[Task] Copy each line of the data exactly. Leave nothing out.

* * * * * * * * *

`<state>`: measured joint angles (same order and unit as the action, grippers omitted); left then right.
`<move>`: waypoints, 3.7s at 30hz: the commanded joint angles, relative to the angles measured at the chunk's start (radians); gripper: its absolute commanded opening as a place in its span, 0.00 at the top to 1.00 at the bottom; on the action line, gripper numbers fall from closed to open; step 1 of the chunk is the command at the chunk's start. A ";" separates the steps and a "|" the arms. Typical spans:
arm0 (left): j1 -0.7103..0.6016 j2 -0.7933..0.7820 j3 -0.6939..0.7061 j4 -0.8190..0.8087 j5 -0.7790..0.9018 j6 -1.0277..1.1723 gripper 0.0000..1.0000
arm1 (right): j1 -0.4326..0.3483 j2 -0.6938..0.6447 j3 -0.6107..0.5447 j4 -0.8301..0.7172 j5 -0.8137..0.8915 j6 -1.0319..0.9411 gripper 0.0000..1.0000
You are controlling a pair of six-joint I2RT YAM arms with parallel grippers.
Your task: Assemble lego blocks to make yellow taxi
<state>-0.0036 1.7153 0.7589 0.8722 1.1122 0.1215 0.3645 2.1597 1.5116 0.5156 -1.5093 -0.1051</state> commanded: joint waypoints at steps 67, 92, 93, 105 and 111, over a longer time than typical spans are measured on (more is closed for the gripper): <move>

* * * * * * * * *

[Answer box]
`<state>`: measured joint angles (same order and unit as the action, grippers omitted); left then right.
`<move>`: waypoints, 3.7s at 30hz: the commanded joint angles, relative to the angles measured at the chunk's start (radians); gripper: its absolute commanded opening as a place in its span, 0.00 at the top to 1.00 at the bottom; on the action line, gripper numbers fall from closed to open; step 1 of the chunk is the command at the chunk's start. A ";" separates the steps and a "|" the arms. Typical spans:
arm0 (left): j1 -0.7103..0.6016 j2 -0.7933..0.7820 j3 -0.6939..0.7061 j4 -0.8190..0.8087 j5 -0.7790..0.9018 j6 -1.0277..1.1723 gripper 0.0000..1.0000
arm1 (right): j1 -0.4326..0.3483 j2 -0.6938..0.6447 j3 -0.6107..0.5447 j4 -0.8301..0.7172 j5 -0.8137..0.8915 j6 -1.0319..0.9411 gripper 0.0000..1.0000
You are controlling a pair of six-joint I2RT YAM arms with parallel grippers.
Your task: Assemble lego blocks to make yellow taxi
<state>-0.0036 1.7153 0.7589 0.8722 1.1122 0.1215 0.3645 2.1597 1.5116 0.5156 -1.5093 -0.1051</state> commanded: joint waypoints at steps 67, 92, 93, 105 and 111, over a longer time than typical spans are measured on (more is closed for the gripper): <move>

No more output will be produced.